Top of Given information

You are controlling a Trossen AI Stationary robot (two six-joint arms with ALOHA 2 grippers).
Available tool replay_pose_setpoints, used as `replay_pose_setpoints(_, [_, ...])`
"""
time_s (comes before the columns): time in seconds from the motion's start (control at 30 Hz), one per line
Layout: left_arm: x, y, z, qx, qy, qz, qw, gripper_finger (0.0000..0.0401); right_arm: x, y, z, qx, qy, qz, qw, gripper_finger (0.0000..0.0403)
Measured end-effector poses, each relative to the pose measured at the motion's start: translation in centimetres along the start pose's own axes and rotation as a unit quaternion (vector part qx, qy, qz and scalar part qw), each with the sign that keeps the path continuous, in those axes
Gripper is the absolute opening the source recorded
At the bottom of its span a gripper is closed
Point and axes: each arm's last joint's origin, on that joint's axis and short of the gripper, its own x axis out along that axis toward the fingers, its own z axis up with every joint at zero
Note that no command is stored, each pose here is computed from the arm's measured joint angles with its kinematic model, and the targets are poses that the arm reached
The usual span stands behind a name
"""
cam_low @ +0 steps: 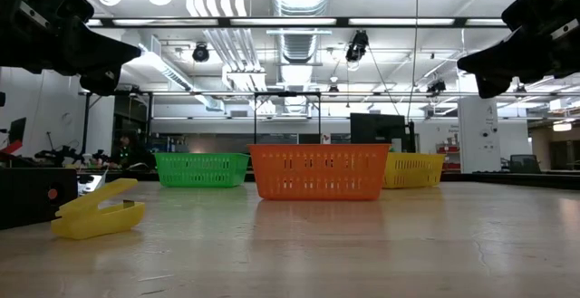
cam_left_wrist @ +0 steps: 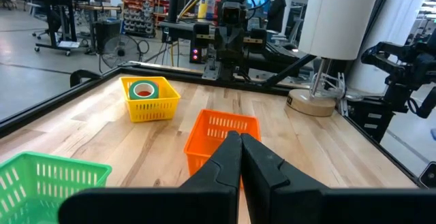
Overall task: Pick and place Stapler, Stapler remover, tape
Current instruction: Put the small yellow stapler into the orange bin
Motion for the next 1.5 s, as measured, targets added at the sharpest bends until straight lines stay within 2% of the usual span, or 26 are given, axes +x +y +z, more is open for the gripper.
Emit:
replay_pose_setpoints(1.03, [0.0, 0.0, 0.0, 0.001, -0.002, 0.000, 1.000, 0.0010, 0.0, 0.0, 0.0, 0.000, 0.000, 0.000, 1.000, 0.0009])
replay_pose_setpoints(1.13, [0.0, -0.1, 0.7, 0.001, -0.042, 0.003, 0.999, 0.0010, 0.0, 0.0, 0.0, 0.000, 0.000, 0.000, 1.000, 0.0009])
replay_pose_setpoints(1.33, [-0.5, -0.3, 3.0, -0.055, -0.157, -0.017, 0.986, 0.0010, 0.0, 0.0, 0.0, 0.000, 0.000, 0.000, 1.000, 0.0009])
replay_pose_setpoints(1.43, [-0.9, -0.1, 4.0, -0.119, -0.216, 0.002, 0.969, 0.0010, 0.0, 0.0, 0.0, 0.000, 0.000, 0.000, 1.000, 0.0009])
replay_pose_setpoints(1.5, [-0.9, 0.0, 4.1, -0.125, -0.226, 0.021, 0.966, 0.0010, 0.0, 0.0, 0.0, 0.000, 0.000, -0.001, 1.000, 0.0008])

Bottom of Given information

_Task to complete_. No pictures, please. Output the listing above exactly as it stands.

_Response to this exercise_.
You are controlling a Trossen AI Stationary robot (two six-joint arms with ALOHA 2 grippers).
Available tool replay_pose_setpoints, used as `replay_pose_setpoints(_, [_, ...])`
"""
time_s (comes before the columns): time in seconds from the motion's start (control at 30 Hz), one per line
Layout: left_arm: x, y, z, qx, qy, qz, qw, gripper_finger (0.0000..0.0401); right_arm: x, y, z, qx, qy, qz, qw, gripper_finger (0.0000..0.0403)
Measured end-effector poses, each relative to the pose measured at the motion's start: translation in centimetres along the start pose's own axes and rotation as a unit quaternion (vector part qx, qy, qz and scalar part qw), each with the sign that keeps the path continuous, in those axes
Gripper is the absolute opening the source recorded
At the bottom of its span a gripper is closed
Point and axes: each arm's last joint's origin, on that joint's axis and short of the gripper, its own x axis out along that axis toward the fingers, its own z axis up with every joint at zero
Note that no command is stored, each pose here is computed from the arm's measured joint angles with its kinematic model, and the targets are poses that the arm reached
The usual span stands behind a name
"""
cam_low @ +0 steps: 
cam_left_wrist @ +0 steps: 
Overall task: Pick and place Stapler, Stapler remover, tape
Current instruction: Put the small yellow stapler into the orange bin
Motion for the next 1.5 s, as measured, targets added at the sharpest bends until straight lines stay within 2% of the usual span, or 26 are given, axes +x +y +z, more is open for the gripper.
Emit:
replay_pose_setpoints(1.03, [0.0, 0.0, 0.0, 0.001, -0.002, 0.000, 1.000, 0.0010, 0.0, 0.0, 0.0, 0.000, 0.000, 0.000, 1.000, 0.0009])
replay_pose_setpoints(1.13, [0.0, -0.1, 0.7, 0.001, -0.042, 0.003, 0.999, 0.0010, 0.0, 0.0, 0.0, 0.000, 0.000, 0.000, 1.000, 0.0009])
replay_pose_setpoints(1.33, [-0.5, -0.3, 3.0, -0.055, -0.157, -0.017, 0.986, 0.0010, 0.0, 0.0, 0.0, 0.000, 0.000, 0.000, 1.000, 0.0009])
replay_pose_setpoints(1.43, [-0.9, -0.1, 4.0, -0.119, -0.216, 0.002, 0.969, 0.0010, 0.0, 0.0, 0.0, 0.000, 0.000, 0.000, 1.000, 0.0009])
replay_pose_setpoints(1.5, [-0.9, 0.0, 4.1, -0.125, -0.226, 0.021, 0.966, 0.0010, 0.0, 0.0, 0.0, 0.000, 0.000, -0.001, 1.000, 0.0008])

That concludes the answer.